## EXERCISE GOAL
Each line below should be quoted exactly, please.
Segment Start: INPUT DATA
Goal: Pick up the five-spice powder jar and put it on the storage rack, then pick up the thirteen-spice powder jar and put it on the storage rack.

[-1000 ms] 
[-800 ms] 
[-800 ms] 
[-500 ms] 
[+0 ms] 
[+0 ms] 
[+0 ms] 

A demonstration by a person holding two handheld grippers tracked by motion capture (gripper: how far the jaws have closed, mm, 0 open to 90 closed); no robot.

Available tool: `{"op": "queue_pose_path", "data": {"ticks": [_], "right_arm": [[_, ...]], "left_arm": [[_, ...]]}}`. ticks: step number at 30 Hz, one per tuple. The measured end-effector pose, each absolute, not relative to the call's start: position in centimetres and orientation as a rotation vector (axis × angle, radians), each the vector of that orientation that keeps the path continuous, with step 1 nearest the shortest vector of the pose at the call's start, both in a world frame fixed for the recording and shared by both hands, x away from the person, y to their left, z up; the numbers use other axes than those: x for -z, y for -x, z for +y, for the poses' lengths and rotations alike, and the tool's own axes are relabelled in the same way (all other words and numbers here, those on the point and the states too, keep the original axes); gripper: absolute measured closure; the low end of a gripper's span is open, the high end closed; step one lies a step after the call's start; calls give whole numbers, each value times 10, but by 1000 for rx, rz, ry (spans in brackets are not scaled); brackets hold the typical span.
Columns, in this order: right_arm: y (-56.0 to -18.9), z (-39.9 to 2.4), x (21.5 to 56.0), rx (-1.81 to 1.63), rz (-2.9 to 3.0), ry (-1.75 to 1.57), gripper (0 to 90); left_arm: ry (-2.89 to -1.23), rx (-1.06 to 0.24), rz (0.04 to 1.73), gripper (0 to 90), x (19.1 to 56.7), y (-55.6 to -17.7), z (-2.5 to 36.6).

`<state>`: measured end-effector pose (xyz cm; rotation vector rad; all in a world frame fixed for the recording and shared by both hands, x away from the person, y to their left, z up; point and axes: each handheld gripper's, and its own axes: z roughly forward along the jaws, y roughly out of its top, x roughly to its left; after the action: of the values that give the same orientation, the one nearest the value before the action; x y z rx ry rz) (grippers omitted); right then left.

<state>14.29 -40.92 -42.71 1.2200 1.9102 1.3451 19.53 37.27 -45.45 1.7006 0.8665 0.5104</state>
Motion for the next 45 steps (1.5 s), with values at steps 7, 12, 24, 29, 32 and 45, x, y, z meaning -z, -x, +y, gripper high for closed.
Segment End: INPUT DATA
## ANSWER SECTION
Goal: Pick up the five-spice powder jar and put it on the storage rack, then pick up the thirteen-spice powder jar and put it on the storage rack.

[-1000 ms] 
[-800 ms] 
[-800 ms] 
[-500 ms] 
[+0 ms] 
[+0 ms] 
[+0 ms] 

A demonstration by a person holding two handheld grippers tracked by motion capture (gripper: how far the jaws have closed, mm, 0 open to 90 closed); no robot.

Available tool: `{"op": "queue_pose_path", "data": {"ticks": [_], "right_arm": [[_, ...]], "left_arm": [[_, ...]]}}`. ticks: step number at 30 Hz, one per tuple. The measured end-effector pose, each absolute, not relative to the call's start: position in centimetres and orientation as a rotation vector (axis × angle, radians), each the vector of that orientation that keeps the path continuous, with step 1 nearest the shortest vector of the pose at the call's start, both in a world frame fixed for the recording and shared by both hands, x away from the person, y to their left, z up; the numbers use other axes than those: x for -z, y for -x, z for +y, for the poses' lengths and rotations alike, and the tool's own axes are relabelled in the same way (all other words and numbers here, those on the point and the states too, keep the original axes); gripper: absolute measured closure; the low end of a gripper's span is open, the high end closed; step one lies a step after the call's start; calls give whole numbers, each value times 10, but by 1000 for rx, rz, ry (spans in brackets are not scaled); brackets hold the typical span.
Columns, in this order: right_arm: y (-56.0 to -18.9), z (-39.9 to 2.4), x (21.5 to 56.0), rx (-1.81 to 1.63), rz (-2.9 to 3.0), ry (-1.75 to 1.57), gripper (0 to 90); left_arm: ry (-2.89 to -1.23), rx (-1.06 to 0.24), rz (0.04 to 1.73), gripper (0 to 90), x (19.1 to 56.7), y (-55.6 to -17.7), z (-2.5 to 36.6).

`<state>`: measured end-effector pose (xyz cm; rotation vector rad; all in a world frame fixed for the recording and shared by both hands, x away from the person, y to their left, z up; point and axes: each handheld gripper's, and its own axes: z roughly forward along the jaws, y roughly out of its top, x roughly to its left; after the action: of the values that give the same orientation, the one nearest the value before the action; x y z rx ry rz) (grippers omitted); right then left.

<state>14.29 -40.92 -42.71 1.2200 1.9102 1.3451 19.53 37.27 -45.45 1.7006 0.8665 0.5104</state>
Motion for the next 45 steps (1.5 s), with values at steps 7, 12, 24, 29, 32 and 45, x, y, z meaning -z, -x, +y, gripper high for closed.

This output requires no further additions.